Work required => Copy, word for word, the lines of the entries below between the one with "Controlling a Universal" and the one with "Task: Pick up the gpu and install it", inclusive, and leave out everything else.

Data provided =>

*****

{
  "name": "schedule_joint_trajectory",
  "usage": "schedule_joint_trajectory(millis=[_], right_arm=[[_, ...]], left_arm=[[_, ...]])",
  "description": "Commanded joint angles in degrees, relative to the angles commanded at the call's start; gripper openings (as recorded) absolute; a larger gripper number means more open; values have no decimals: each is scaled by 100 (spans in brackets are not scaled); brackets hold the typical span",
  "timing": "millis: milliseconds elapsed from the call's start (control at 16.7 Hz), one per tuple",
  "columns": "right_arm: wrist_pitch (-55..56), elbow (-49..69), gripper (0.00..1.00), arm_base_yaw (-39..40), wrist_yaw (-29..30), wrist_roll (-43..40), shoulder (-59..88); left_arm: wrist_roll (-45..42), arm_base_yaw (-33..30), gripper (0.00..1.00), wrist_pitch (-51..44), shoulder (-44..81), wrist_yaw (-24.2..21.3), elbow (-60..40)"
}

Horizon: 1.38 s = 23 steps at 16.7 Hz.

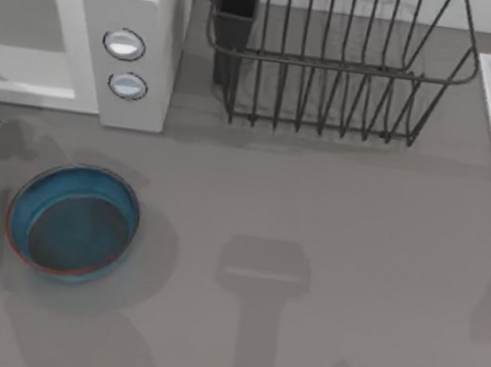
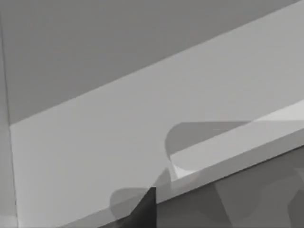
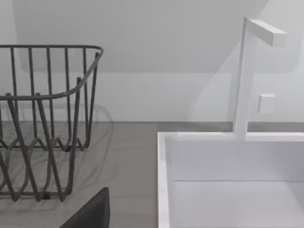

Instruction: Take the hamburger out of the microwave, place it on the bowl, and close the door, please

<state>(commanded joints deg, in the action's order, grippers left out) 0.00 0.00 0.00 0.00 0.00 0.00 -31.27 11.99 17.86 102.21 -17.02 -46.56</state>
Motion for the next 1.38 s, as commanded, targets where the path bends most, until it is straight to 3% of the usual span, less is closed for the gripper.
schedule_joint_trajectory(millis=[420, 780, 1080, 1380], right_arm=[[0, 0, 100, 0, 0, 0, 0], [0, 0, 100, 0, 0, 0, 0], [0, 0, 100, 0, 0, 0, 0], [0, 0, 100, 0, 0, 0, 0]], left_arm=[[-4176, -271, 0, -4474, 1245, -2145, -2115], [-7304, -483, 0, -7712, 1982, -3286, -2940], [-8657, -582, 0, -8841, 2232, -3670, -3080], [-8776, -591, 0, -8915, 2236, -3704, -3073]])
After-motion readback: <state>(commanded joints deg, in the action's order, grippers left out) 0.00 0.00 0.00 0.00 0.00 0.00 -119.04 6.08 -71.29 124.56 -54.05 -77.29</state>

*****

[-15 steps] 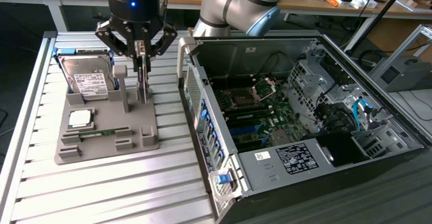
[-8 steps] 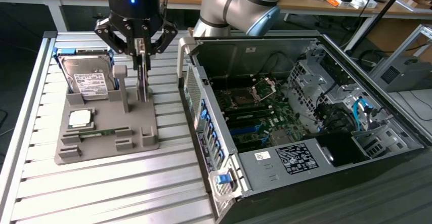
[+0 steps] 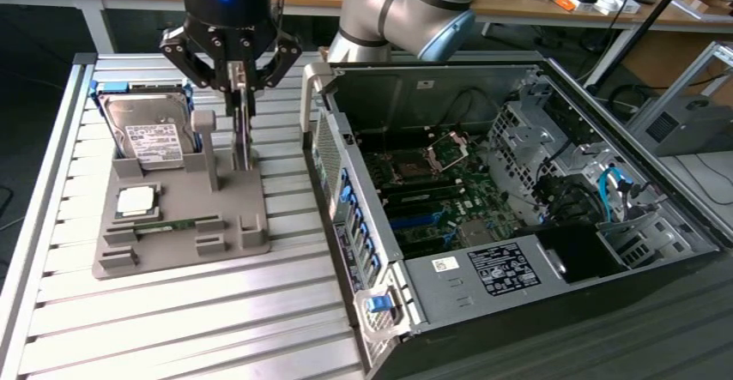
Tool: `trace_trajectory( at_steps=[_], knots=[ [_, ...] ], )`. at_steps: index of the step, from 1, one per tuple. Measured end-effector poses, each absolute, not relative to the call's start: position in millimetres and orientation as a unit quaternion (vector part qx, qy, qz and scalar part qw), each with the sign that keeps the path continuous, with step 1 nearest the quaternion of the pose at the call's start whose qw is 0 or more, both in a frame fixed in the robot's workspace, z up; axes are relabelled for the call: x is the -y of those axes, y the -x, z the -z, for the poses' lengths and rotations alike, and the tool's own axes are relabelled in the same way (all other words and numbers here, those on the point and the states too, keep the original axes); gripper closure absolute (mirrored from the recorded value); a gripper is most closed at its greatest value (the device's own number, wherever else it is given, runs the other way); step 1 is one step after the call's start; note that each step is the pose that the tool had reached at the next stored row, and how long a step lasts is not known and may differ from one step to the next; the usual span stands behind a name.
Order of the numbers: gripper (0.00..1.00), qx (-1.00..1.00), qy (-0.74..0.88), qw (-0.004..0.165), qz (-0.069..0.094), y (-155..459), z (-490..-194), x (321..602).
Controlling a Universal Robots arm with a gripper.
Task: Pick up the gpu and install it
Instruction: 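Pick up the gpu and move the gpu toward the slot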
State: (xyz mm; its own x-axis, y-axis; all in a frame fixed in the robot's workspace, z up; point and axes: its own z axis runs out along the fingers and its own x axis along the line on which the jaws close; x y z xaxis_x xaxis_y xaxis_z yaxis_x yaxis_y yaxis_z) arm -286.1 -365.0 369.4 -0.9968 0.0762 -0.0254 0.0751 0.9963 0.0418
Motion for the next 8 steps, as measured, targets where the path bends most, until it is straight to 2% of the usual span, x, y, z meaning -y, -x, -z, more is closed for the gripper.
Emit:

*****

Result for this exercise =>
Controlling a Universal Robots arm with a gripper.
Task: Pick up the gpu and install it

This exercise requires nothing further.